** Task brief **
Copy each line of the material below that includes the string "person".

• • • •

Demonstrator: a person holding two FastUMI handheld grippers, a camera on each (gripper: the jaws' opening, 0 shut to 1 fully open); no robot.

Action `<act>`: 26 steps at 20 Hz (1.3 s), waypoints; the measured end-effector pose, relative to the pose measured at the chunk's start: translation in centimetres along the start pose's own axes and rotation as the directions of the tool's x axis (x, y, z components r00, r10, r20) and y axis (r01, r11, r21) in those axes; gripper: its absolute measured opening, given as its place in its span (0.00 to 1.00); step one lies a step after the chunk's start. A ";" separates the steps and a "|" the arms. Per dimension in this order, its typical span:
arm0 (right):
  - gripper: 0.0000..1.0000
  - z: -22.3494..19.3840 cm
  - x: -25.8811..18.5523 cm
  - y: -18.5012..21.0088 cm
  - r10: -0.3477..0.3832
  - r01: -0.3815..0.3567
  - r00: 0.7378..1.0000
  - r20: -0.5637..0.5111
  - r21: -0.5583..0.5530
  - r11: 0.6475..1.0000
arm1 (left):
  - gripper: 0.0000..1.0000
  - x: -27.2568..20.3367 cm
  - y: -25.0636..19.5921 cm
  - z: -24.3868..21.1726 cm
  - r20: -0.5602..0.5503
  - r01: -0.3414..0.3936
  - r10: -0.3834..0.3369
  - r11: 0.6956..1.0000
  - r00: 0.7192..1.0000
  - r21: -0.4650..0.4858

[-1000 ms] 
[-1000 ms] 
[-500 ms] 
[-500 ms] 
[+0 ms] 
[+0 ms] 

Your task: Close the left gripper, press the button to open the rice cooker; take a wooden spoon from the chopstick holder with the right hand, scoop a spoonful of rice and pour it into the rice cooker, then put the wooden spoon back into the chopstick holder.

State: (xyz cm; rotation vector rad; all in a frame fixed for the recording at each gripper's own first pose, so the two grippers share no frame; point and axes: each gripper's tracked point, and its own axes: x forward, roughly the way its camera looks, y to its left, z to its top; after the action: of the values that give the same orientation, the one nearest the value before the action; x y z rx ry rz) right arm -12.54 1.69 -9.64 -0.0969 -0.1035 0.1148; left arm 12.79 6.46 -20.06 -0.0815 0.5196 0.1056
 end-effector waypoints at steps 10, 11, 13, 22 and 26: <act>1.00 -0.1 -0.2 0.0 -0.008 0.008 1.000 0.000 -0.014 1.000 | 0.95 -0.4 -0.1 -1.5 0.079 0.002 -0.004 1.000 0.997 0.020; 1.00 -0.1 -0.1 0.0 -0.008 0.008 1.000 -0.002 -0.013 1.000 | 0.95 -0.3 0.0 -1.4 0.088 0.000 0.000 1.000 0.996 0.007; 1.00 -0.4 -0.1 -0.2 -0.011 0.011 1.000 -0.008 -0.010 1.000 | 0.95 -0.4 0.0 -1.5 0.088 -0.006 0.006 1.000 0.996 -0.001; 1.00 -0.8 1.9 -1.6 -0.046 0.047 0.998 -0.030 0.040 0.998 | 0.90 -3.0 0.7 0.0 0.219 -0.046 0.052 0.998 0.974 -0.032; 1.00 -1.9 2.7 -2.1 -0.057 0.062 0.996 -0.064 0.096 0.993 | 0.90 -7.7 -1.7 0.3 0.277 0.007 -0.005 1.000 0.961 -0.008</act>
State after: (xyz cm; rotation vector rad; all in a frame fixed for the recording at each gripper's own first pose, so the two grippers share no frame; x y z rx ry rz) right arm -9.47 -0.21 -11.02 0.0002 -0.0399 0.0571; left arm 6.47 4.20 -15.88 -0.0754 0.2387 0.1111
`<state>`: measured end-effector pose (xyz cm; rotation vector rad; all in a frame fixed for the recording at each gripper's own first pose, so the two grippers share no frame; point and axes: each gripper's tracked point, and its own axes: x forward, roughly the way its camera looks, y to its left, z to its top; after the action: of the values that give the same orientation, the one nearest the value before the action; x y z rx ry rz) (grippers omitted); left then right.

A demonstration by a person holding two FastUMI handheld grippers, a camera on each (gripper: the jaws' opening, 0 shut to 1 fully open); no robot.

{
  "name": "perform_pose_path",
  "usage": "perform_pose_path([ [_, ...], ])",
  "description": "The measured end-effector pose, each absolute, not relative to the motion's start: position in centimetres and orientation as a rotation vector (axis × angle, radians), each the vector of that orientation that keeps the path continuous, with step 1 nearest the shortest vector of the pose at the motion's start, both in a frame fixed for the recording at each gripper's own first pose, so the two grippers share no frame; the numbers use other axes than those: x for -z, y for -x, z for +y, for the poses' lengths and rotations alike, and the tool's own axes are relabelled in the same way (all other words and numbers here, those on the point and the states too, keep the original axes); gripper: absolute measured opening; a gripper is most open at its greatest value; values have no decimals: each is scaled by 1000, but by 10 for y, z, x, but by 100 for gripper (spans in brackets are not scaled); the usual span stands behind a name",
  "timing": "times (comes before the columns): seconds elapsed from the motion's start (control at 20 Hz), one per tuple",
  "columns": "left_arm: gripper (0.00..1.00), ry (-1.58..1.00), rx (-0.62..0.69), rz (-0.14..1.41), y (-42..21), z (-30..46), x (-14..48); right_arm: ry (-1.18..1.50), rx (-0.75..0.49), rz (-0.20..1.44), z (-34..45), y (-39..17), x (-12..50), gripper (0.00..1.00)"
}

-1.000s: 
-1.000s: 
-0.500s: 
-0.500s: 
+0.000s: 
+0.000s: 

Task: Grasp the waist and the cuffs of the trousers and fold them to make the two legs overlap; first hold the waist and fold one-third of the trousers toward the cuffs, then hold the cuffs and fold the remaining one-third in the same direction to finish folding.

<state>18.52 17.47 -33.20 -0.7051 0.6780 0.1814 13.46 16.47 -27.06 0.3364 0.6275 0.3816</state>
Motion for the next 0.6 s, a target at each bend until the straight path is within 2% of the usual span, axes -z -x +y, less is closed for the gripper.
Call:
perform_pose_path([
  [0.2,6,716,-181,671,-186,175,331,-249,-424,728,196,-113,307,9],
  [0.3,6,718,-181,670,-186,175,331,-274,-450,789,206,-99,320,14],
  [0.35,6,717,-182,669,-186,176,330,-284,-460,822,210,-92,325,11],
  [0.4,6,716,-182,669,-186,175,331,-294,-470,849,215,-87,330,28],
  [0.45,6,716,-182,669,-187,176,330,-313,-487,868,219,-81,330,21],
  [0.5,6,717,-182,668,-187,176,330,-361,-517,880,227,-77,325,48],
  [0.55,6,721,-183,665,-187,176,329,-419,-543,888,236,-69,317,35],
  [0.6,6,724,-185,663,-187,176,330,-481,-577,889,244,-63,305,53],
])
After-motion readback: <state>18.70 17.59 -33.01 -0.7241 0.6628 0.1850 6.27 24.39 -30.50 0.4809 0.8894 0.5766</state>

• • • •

** Solution **
Demonstrator: a person holding two FastUMI handheld grippers, a camera on each (gripper: the jaws' opening, 0 shut to 1 fully open); no robot.
A demonstration by a person holding two FastUMI handheld grippers, a camera on each (gripper: the jaws' opening, 0 shut to 1 fully open); no robot.

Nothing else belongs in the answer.